25 October 1789: Servants & Grains

Paris…

Je te renverrai La Jeunesse pour deux raisons: la première, c’est qu’il n’apprendrait jamais, du moins de sitôt, les rues, surtout en hiver ; la seconde c’est que si tu viens à Paris, comme je l’espère, ayant déjà fait le voyage, il sera plus au fait, et te sera utile, pendant la route. Il ne serait pas possible que tu vinsses avec Salade ; il ne serait bon à rien à Paris. Tu laisseras Salade à Marsay où ta fille s’en servira, si elle veut.

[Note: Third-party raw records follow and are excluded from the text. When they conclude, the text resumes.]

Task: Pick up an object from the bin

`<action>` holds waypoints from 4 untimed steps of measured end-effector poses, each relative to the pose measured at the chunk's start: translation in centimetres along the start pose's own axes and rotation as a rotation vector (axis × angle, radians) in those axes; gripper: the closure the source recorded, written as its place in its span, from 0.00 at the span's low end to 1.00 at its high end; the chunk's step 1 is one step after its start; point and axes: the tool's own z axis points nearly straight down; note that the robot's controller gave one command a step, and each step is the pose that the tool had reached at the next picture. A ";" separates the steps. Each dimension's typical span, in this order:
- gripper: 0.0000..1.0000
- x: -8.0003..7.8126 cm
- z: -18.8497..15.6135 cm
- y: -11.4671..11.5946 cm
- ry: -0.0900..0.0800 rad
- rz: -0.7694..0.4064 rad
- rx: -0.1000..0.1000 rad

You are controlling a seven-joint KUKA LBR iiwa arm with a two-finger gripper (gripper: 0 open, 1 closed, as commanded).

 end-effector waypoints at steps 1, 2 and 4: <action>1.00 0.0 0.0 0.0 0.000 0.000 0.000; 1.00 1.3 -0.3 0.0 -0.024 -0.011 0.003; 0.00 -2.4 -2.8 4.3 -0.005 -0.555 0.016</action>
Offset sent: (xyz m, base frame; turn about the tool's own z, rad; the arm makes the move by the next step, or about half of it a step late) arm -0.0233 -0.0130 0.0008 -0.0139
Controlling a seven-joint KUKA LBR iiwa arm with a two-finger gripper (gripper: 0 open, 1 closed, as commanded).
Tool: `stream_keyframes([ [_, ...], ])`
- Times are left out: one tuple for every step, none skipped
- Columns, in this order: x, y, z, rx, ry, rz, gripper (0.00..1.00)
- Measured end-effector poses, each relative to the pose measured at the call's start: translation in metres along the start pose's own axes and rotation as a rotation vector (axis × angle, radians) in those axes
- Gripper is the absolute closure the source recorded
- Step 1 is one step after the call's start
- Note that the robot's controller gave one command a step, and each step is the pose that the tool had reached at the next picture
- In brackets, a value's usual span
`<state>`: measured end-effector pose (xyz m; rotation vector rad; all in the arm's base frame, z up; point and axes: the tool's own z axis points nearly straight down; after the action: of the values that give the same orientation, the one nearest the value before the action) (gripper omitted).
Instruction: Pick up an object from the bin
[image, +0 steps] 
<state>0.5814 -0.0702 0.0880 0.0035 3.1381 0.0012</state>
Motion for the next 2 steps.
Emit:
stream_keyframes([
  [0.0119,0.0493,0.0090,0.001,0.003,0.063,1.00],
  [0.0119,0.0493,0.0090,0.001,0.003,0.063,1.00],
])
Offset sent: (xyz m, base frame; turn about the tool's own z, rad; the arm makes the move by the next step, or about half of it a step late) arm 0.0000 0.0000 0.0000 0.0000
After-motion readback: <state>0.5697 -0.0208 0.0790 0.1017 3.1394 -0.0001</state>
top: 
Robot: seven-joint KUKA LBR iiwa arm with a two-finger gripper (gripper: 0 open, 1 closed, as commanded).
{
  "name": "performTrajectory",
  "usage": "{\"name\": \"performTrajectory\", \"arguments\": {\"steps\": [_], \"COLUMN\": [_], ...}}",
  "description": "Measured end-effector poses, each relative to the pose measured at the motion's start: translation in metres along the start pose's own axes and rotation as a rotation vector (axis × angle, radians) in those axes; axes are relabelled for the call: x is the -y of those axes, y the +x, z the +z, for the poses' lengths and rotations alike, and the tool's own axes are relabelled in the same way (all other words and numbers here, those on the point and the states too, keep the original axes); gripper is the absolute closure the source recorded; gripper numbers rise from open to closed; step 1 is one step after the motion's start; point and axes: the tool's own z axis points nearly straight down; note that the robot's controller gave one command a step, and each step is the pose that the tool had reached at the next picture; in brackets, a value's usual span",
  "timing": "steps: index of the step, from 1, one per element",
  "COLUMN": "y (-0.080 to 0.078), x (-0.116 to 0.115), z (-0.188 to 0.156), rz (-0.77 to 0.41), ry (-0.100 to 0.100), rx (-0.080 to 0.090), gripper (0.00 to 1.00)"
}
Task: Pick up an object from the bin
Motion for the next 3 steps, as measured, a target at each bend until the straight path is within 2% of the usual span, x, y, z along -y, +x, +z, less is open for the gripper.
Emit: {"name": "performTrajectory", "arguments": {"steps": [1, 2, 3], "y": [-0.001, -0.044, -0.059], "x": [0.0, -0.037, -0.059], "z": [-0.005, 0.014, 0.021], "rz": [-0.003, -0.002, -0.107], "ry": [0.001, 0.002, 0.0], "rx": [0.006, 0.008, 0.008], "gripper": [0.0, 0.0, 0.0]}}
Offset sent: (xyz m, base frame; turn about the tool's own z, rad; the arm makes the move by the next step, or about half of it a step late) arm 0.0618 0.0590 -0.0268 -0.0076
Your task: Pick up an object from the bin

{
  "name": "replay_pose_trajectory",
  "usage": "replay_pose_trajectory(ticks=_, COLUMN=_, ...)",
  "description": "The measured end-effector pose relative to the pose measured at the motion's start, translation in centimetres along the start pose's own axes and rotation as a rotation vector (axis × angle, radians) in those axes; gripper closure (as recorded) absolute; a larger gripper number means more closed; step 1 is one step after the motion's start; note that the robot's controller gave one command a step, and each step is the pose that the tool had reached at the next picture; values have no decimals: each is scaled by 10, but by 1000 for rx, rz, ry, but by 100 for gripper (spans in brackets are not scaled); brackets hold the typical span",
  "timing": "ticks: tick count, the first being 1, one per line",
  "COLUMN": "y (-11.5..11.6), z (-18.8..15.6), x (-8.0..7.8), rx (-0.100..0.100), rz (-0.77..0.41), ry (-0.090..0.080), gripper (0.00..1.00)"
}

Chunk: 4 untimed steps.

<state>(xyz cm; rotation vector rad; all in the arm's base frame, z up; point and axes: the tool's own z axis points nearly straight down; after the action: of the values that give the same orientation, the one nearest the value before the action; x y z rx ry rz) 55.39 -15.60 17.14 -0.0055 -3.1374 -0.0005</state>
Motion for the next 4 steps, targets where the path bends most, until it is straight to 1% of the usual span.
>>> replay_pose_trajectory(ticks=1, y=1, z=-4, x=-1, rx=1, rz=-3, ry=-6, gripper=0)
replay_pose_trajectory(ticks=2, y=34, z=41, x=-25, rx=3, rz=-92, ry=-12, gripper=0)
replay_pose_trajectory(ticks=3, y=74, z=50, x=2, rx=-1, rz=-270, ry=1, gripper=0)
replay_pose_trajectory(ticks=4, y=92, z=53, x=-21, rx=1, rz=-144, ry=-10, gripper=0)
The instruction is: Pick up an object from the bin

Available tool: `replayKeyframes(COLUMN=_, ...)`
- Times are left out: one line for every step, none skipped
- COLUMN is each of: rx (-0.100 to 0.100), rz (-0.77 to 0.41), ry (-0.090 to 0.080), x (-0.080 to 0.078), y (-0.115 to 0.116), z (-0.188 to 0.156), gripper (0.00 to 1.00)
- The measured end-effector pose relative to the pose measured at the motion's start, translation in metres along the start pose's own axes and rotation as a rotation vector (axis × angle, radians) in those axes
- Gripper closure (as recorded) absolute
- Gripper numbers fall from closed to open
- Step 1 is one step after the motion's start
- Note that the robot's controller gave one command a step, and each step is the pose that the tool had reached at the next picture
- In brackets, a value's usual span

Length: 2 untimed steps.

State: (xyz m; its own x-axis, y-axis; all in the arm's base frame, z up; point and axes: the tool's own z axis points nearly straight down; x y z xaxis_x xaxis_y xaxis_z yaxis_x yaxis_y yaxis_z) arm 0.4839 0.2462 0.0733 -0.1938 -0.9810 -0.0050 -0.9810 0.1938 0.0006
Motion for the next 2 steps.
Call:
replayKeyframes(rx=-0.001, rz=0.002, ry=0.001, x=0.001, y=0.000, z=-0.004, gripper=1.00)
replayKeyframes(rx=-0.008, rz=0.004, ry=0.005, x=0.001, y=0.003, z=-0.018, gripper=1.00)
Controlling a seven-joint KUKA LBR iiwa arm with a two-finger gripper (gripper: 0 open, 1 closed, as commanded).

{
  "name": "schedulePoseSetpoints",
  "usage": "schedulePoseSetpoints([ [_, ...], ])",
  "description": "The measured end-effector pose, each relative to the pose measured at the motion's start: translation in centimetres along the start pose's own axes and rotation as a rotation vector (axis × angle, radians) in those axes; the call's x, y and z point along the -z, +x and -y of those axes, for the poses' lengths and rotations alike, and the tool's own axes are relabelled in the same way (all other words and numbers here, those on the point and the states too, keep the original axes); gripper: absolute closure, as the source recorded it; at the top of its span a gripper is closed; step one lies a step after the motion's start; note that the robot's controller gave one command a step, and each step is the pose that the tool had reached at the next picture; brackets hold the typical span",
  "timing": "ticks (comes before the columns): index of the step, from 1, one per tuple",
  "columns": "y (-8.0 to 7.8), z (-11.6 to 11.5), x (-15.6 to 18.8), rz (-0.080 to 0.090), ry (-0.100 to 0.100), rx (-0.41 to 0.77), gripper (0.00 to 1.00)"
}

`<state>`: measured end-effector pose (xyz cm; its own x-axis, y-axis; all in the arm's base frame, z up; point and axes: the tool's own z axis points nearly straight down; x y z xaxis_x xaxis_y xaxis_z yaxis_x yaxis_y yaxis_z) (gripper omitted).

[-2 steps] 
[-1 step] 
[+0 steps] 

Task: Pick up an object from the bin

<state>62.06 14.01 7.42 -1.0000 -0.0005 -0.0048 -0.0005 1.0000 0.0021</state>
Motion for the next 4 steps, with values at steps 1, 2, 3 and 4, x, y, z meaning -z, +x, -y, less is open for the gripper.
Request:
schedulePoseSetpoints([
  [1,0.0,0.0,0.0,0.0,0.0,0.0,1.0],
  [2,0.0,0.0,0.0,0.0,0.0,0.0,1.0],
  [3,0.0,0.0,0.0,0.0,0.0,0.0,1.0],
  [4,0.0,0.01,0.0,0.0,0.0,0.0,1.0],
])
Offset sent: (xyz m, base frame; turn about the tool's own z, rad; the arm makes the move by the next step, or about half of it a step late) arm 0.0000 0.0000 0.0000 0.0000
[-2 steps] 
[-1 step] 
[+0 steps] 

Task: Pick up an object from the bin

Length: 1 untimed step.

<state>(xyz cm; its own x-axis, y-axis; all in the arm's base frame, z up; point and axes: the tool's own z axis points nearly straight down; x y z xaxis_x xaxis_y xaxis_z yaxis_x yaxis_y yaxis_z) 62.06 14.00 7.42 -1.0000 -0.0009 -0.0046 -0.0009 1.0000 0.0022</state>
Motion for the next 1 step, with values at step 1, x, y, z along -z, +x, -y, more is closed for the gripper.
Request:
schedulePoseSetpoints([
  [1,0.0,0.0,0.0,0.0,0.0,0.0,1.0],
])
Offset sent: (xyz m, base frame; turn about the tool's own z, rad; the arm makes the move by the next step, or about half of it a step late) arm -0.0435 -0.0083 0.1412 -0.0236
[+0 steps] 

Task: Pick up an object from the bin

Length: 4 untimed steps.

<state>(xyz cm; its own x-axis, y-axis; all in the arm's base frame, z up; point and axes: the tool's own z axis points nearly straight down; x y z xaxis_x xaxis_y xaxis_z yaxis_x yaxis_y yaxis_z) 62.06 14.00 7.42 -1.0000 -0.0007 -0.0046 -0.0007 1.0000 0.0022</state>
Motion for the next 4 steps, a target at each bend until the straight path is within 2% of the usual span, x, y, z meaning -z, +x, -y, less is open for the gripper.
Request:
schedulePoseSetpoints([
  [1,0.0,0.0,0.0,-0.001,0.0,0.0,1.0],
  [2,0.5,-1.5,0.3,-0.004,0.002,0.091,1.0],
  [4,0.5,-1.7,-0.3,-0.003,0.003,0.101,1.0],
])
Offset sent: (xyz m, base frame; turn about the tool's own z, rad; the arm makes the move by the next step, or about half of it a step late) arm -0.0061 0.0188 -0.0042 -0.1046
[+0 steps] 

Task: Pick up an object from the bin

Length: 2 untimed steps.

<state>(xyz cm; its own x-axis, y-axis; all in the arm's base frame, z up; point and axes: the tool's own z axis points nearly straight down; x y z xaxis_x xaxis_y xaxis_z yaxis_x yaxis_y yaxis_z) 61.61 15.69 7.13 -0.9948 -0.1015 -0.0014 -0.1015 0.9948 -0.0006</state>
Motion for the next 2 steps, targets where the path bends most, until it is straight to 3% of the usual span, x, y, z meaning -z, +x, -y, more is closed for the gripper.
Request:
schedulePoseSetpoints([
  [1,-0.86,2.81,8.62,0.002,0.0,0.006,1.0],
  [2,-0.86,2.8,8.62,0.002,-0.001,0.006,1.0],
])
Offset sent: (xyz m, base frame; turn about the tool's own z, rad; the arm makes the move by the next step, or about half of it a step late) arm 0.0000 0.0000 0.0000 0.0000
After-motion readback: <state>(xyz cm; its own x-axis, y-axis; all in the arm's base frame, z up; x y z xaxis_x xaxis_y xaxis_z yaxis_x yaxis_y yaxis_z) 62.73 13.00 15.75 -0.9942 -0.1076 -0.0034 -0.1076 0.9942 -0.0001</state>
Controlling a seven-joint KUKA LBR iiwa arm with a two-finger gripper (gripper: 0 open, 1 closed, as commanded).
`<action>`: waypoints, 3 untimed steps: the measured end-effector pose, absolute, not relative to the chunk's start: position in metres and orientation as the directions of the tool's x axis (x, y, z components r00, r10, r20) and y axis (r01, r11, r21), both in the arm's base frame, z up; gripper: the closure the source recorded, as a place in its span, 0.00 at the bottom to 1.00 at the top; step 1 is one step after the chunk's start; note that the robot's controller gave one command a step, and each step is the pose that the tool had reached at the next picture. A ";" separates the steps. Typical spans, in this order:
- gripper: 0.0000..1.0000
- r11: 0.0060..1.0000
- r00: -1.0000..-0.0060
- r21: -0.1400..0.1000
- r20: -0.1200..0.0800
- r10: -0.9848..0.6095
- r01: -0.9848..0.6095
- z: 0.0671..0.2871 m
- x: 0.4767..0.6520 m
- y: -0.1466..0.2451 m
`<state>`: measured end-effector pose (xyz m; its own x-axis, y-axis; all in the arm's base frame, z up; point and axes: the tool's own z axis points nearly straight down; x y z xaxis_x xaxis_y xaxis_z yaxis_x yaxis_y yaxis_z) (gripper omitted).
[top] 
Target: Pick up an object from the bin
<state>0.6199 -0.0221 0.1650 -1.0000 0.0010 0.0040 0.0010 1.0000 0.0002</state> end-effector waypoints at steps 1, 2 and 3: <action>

Je n’entre dans aucun détail parce que je t’écrirai demain par la poste ; mais continue à vendre du blé. Comme tu le remarques, très sagement, il suffit de garder une ample provision, et surtout pour nos pauvres. Cette misérable ville est toujours sur le point de manquer de grain ; voilà ce qui m’inquiète, car, sans le défaut de subsistances, tout serait tranquille ici ; mais des scélérats malintentionnés font jouer de détestables ressorts, et je n’en sais pas trop les motifs.

Lettre du marquis de Ferrières à Madame de Ferrières, dans Marquis de Ferrières, Correspondance inédite : 1789, 1790, 1791, publ. et annotée par Henri Carré (Paris, 1932), p. 186.